#### Your task
Every line of the entries below from the one containing "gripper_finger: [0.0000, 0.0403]" to the one containing "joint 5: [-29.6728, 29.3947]", both ends included, must be written out exactly. No other line belongs in the answer.

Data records
--- START ---
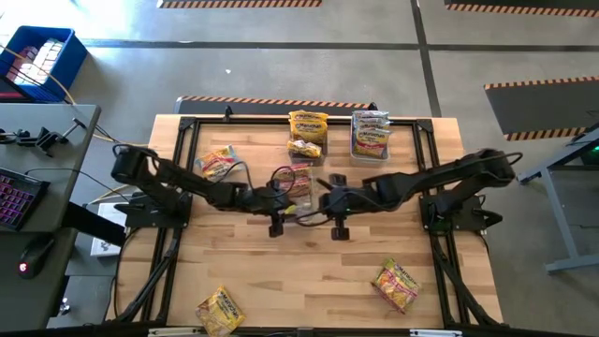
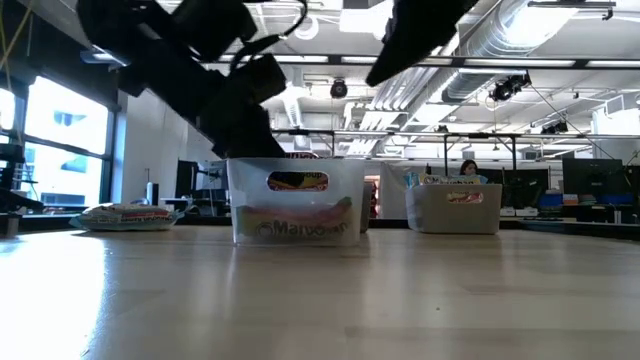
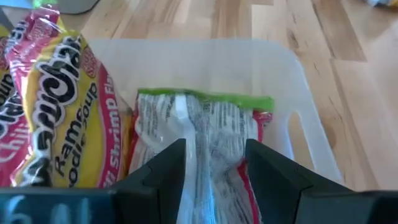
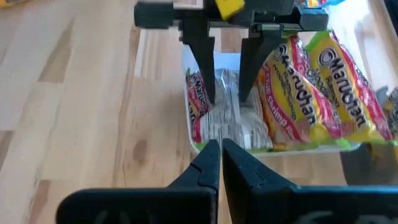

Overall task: Sort Maruchan noodles
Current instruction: Adjust the green noodle pack in the transparent bin

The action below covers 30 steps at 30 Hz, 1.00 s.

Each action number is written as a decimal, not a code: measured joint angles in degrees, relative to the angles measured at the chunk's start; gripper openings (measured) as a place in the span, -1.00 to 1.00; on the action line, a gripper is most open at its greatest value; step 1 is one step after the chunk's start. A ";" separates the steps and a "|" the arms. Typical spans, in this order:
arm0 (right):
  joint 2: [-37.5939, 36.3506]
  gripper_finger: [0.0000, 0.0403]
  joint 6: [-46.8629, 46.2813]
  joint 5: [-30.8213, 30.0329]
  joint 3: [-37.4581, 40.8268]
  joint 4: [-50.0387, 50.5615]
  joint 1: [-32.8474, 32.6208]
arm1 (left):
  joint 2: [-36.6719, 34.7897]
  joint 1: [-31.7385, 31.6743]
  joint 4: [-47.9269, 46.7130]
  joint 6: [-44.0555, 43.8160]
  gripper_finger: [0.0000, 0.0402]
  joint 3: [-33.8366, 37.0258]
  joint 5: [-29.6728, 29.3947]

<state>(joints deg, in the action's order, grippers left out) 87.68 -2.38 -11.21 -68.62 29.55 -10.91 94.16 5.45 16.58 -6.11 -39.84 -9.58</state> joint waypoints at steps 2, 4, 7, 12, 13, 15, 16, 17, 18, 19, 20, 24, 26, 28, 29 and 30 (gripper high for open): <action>-1.37 -1.00 -0.41 -0.17 1.87 -1.67 -0.03 | 1.40 -0.68 -1.51 -0.08 -0.21 -1.71 0.39; -2.17 -1.00 -0.43 -0.32 2.89 -1.87 -0.05 | 2.71 -1.14 -2.84 -0.13 -0.21 -3.03 0.57; -2.40 -1.00 -0.71 -0.34 3.04 -2.17 -0.03 | 3.62 -1.55 -4.29 -0.07 -0.23 -4.48 0.88; -2.40 -1.00 0.15 -0.33 3.04 -2.80 -0.03 | 4.17 -1.74 -9.77 2.38 -0.44 -5.28 -0.51; -2.40 -1.00 0.39 -0.32 3.04 -2.83 -0.03 | 3.81 -1.73 -10.73 2.33 -0.49 -5.74 -0.53; -2.40 -1.00 0.84 -0.32 3.04 -3.08 -0.03 | 4.09 -1.69 -10.97 2.14 -0.56 -5.55 -0.63; -2.40 -1.00 0.86 -0.32 3.03 -3.27 -0.03 | 3.87 -1.70 -11.09 1.88 -0.58 -5.61 -0.61; -2.40 -1.00 0.87 -0.31 3.04 -3.39 -0.03 | 3.45 -1.70 -11.30 1.47 -0.59 -5.61 -0.39; -2.40 -1.00 0.86 -0.32 3.04 -3.35 -0.03 | 3.24 -1.70 -11.83 1.22 -0.58 -5.67 -0.09; -2.40 -1.00 0.86 -0.30 3.04 -3.34 -0.03 | 3.02 -1.70 -12.53 1.18 -0.57 -6.03 0.04; -2.40 -1.00 0.86 -0.31 3.04 -3.36 -0.03 | 2.45 -1.70 -13.40 1.19 -0.55 -6.42 0.06; -2.40 -1.00 0.89 -0.30 3.01 -3.46 -0.03 | 1.67 -2.00 -15.34 2.33 -0.45 -7.94 0.25; -2.40 -1.00 0.89 -0.28 3.04 -3.60 -0.03 | 2.32 -2.35 -16.68 2.34 -0.42 -8.04 1.43; -2.40 -1.00 1.12 -0.28 3.04 -3.70 -0.03 | 3.26 -2.73 -17.02 2.36 -0.41 -8.21 2.85; -2.40 -1.00 1.21 -0.26 3.04 -3.72 -0.03 | 3.62 -2.88 -17.05 2.40 -0.41 -8.22 3.21; -2.40 -1.00 1.28 -0.26 3.04 -3.72 -0.03 | 3.94 -2.87 -16.86 2.73 -0.42 -8.28 3.31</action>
<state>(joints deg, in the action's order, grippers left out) 85.27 -1.11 -11.46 -65.58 25.83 -10.94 98.11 2.57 -0.28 -3.38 -48.12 -6.27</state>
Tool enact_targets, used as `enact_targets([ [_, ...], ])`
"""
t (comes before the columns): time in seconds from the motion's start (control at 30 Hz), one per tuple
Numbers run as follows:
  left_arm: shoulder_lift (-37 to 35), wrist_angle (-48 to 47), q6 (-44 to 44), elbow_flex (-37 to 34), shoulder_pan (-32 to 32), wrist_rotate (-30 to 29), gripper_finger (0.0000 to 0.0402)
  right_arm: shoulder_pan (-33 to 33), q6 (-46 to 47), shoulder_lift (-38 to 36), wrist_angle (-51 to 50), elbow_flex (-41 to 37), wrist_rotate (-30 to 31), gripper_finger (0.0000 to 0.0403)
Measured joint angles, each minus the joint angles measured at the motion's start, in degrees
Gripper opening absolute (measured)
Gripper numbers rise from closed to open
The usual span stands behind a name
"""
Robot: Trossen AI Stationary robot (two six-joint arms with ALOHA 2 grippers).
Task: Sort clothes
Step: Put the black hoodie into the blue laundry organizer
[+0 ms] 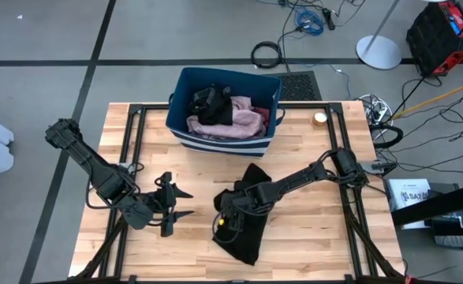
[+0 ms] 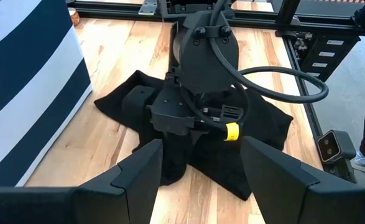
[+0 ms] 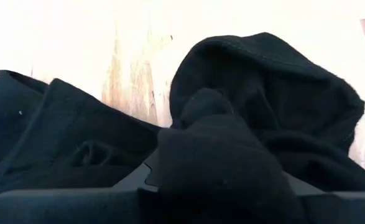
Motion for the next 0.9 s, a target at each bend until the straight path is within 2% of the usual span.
enact_targets([
  [0.23,0.00,-0.07,0.00,0.00,0.00,0.00,0.0228,-0.01,-1.65,-2.92,-1.95,1.24,-3.07,0.0101],
  [0.37,0.00,-0.01,0.04,0.00,0.00,0.00,0.0228,0.36,-3.60,-7.21,-4.91,2.04,-4.61,0.0072],
  [0.9,0.00,-0.16,0.48,0.00,0.00,-0.63,0.0228,3.66,-5.83,-26.56,-7.76,2.89,0.47,0.0072],
])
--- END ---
#### Task response
  gripper_finger: [0.0000, 0.0403]
  joint 6: [-46.8629, 46.2813]
  joint 5: [-30.8213, 30.0329]
  joint 3: [-37.4581, 40.8268]
  joint 4: [-50.0387, 50.5615]
  joint 1: [-32.8474, 32.6208]
arm1 (left):
  joint 2: [-36.6719, 34.7897]
  joint 1: [-31.7385, 31.6743]
  joint 4: [-47.9269, 46.7130]
  joint 6: [-44.0555, 43.8160]
  gripper_finger: [0.0000, 0.0402]
  joint 3: [-33.8366, 37.0258]
  joint 5: [-29.6728, 29.3947]

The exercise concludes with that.